--- TASK ---
When you reach the line with "the white ceramic" in the listing below, transcribe it and each line after it up to and including the line with "pinpoint the brown", exactly and with nothing else.
+++ EXERCISE DATA
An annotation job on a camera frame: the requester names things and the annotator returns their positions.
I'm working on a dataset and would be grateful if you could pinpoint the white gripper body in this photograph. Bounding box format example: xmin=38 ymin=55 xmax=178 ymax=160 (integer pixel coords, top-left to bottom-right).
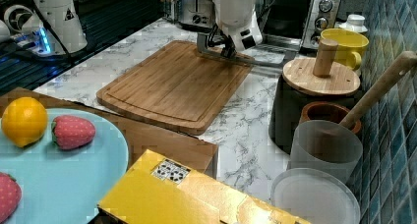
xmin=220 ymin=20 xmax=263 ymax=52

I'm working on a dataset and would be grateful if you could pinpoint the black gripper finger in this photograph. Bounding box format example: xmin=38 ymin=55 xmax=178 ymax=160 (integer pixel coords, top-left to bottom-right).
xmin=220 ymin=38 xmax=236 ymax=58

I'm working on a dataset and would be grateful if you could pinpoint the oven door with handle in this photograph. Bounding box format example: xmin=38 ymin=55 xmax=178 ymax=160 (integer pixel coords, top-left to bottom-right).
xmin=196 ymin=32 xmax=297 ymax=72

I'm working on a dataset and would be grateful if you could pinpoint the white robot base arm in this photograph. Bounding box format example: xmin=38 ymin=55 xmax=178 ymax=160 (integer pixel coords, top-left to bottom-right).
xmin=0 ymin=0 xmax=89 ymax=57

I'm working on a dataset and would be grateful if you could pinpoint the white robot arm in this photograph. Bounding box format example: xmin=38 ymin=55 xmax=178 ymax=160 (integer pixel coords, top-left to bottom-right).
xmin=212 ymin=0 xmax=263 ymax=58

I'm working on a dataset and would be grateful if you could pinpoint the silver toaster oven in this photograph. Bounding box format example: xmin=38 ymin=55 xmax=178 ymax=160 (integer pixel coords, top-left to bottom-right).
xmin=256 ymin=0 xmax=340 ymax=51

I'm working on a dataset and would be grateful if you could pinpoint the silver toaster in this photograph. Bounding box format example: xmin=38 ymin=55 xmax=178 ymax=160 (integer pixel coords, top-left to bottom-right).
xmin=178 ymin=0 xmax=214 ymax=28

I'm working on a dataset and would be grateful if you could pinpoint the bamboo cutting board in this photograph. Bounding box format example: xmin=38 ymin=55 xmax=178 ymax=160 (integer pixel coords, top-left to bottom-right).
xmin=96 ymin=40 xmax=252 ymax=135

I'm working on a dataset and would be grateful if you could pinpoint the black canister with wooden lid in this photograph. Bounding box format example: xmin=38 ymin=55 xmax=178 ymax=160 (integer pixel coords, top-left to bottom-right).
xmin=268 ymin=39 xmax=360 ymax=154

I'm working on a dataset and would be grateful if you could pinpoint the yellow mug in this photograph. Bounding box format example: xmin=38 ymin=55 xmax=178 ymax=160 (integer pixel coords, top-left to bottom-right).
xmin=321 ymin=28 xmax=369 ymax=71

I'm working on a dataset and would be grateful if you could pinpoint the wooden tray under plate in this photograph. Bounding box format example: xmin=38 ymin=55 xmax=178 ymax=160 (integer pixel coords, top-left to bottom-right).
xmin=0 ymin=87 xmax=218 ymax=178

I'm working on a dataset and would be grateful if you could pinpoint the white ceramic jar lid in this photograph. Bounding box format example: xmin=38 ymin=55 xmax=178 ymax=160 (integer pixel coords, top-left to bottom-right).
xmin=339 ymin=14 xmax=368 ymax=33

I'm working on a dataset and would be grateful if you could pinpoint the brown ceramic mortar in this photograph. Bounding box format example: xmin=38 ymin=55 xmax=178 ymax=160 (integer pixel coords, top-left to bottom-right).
++++++
+++ EXERCISE DATA
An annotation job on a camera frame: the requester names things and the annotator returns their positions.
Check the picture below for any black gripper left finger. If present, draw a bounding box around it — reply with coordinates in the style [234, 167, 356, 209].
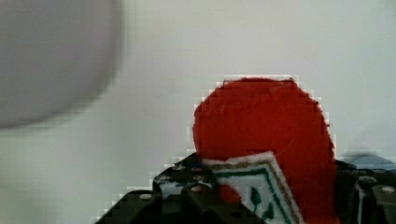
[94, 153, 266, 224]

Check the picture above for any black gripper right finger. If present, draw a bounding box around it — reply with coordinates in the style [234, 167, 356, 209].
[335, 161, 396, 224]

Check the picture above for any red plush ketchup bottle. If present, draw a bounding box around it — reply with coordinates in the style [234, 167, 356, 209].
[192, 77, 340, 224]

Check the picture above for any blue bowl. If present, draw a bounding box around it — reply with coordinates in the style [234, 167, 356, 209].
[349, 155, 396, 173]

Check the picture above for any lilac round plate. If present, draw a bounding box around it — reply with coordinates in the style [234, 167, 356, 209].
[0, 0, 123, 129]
++++++
--- SOLUTION ---
I'm working on a dataset and would be grateful if you could pinpoint the white ceramic jar lid in this photograph. Bounding box format example: xmin=38 ymin=55 xmax=178 ymax=160 (integer pixel coords, top-left to bottom-right).
xmin=339 ymin=14 xmax=368 ymax=33

I'm working on a dataset and would be grateful if you could pinpoint the brown ceramic mortar in this photograph. Bounding box format example: xmin=38 ymin=55 xmax=178 ymax=160 (integer pixel coords, top-left to bottom-right).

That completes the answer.